Compute the indefinite integral $\displaystyle{\int{\frac{t^{n-1}-1}{(t+1)^{n+1}}dt}}$.
I tried to solve it by using binomial expansion for $(t+1)^{n+1}$ and then writing $\displaystyle{\frac{t^{n-1}-1}{(t+1)^{n+1}} = \frac{A_1}{t+1} + \frac{A_2}{(t+1)^2}}+...+\frac{A_{n+1}}{(t+1)^{n+1}}$, but it does take a lot of work. Are there any other methods?
First, split the fraction.
$$\int\dfrac{t^{n-1}-1}{(t+1)^{n+1}}dt=\int\dfrac{t^{n-1}dt}{(t+1)^{n+1}}-\int\dfrac{dt}{(t+1)^{n+1}}$$
The second integral should be straightforward.
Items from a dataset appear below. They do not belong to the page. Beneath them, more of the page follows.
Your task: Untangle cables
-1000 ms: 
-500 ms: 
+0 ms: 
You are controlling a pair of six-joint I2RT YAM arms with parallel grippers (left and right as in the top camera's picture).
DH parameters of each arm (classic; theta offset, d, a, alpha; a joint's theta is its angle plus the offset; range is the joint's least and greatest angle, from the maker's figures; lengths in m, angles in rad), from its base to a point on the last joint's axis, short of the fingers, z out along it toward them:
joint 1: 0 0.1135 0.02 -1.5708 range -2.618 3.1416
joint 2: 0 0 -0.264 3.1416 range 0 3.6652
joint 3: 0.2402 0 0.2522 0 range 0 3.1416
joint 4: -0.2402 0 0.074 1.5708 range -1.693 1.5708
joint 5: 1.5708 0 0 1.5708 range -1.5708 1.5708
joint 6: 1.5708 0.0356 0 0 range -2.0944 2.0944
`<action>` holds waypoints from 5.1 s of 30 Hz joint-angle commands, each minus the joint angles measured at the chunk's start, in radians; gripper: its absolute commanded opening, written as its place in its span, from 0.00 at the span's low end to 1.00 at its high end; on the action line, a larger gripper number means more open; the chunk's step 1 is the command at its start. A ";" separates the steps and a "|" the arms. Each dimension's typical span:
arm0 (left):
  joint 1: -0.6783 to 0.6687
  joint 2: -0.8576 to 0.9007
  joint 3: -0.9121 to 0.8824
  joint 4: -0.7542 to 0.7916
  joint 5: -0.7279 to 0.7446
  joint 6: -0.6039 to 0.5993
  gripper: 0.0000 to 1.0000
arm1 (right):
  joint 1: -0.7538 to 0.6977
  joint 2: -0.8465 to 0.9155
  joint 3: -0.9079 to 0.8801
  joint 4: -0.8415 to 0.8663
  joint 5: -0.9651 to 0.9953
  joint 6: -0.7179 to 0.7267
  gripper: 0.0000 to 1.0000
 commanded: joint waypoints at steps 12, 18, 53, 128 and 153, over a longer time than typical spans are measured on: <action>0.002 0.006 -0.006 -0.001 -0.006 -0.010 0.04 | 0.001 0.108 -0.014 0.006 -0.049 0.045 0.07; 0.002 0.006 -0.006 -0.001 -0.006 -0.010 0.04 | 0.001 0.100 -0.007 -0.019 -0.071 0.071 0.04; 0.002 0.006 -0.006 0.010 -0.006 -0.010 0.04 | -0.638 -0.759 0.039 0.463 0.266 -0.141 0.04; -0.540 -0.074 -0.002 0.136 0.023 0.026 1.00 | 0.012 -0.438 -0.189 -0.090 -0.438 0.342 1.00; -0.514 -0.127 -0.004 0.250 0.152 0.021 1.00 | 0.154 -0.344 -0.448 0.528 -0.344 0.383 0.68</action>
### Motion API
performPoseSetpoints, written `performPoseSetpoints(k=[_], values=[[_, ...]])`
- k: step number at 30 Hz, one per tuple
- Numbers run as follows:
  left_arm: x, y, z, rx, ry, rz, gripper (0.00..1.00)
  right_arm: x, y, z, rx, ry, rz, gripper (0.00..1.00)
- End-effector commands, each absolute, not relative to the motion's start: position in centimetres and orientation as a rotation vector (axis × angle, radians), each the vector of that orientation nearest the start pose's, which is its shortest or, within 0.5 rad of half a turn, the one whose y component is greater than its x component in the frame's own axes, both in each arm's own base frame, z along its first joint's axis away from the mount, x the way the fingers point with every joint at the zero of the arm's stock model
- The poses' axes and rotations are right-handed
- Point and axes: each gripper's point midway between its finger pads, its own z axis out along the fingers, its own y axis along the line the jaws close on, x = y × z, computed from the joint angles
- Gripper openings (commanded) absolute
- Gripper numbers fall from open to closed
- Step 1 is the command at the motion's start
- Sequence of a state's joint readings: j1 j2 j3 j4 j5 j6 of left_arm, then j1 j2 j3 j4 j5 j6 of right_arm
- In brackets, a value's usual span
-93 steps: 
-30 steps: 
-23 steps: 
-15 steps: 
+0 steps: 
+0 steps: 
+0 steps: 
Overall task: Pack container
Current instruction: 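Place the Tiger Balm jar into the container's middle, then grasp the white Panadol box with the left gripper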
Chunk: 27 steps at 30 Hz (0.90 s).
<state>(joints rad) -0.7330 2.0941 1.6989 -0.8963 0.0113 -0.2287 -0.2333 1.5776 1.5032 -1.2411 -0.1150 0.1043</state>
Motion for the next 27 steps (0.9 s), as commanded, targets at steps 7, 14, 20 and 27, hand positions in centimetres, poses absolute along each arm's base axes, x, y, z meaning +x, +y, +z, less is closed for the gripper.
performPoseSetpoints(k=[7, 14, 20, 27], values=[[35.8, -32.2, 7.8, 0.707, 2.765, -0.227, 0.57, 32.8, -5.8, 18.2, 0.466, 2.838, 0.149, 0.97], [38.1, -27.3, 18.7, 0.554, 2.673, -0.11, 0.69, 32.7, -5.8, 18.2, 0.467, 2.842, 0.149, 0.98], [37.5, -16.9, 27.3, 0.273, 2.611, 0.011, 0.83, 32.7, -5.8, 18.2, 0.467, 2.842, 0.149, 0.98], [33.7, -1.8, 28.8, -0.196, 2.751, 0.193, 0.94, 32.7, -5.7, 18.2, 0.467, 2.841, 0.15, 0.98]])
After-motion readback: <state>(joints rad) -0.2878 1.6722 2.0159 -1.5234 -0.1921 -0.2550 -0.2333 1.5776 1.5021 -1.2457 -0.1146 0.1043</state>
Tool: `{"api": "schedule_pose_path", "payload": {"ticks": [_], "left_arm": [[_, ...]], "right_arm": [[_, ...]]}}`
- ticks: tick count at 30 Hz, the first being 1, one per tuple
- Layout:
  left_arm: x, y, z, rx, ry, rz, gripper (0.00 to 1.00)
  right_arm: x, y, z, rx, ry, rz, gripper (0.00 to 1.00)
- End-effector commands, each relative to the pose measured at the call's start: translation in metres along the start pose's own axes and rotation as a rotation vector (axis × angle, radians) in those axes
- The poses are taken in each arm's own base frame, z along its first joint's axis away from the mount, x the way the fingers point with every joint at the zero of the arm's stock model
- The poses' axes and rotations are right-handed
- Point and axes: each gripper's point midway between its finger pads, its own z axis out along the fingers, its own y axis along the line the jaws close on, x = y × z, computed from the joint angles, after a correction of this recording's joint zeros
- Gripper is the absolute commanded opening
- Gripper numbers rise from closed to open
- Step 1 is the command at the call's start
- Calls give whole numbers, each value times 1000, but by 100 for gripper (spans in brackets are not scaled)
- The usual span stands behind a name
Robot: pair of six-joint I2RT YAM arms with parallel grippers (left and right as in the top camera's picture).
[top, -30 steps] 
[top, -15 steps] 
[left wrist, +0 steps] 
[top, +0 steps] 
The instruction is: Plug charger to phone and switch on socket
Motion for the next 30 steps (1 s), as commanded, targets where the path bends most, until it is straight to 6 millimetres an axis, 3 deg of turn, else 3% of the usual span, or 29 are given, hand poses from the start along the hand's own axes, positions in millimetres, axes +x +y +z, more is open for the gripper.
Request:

As for the first, multiply top and bottom by $t^2$.
$$\int\dfrac{t^{n+1}dt}{(t+1)^{n+1}t^2}=\int\frac1{t^2}\left(\frac{t}{t+1}\right)^{n+1}dt=\int\frac1{t^2}\left(\dfrac1{1+t^{-1}}\right)^{n+1}dt$$
Now just substitute $u=1+t^{-1}$